-- RECORDED INFORMATION --
* * * *
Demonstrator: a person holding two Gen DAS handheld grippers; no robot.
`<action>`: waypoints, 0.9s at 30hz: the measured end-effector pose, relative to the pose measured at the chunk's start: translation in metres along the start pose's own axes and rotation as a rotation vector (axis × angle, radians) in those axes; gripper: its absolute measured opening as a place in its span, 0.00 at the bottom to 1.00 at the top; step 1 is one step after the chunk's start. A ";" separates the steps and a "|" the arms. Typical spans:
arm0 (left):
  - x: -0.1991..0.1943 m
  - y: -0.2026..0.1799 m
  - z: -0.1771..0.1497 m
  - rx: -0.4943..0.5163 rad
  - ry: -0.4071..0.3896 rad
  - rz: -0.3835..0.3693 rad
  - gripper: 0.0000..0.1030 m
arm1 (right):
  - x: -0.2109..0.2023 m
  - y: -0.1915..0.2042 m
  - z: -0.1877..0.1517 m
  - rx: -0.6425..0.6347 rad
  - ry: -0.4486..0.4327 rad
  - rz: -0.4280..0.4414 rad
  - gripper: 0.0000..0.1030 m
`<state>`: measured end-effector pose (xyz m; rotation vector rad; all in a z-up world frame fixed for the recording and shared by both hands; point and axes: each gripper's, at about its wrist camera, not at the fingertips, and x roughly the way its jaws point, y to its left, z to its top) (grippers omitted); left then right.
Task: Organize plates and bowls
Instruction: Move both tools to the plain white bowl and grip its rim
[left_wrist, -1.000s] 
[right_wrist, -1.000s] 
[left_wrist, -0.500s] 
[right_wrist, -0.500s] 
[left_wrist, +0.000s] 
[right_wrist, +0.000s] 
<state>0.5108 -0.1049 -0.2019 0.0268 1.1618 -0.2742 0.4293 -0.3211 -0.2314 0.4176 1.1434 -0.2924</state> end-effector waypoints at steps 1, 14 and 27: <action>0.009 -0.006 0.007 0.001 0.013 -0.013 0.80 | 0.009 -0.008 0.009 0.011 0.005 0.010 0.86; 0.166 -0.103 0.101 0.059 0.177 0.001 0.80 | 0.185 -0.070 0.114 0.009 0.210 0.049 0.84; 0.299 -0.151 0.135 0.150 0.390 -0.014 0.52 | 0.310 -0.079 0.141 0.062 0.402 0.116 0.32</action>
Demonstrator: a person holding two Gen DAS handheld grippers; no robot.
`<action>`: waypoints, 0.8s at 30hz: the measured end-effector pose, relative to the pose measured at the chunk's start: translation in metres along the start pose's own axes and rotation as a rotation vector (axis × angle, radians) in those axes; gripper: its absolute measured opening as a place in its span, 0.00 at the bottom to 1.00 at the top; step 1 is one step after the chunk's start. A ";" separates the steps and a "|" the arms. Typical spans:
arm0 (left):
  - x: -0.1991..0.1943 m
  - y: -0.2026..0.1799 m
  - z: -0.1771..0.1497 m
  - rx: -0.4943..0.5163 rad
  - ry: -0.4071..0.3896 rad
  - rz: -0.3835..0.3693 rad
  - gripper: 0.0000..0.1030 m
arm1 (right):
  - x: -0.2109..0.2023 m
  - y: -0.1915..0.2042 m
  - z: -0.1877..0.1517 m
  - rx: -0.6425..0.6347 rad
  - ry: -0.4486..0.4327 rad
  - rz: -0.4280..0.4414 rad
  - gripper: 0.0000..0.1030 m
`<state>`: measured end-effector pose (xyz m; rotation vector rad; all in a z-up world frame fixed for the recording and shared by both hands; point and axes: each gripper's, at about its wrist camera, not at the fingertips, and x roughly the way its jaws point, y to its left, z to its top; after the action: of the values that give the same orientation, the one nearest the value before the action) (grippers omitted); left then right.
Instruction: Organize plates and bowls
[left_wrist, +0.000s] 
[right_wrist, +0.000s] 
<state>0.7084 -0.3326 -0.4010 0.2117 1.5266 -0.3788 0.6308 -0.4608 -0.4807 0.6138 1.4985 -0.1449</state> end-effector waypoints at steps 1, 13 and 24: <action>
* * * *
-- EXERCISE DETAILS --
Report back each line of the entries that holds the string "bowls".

-- ANSWER SECTION --
Task: Organize plates and bowls
Instruction: Organize plates and bowls

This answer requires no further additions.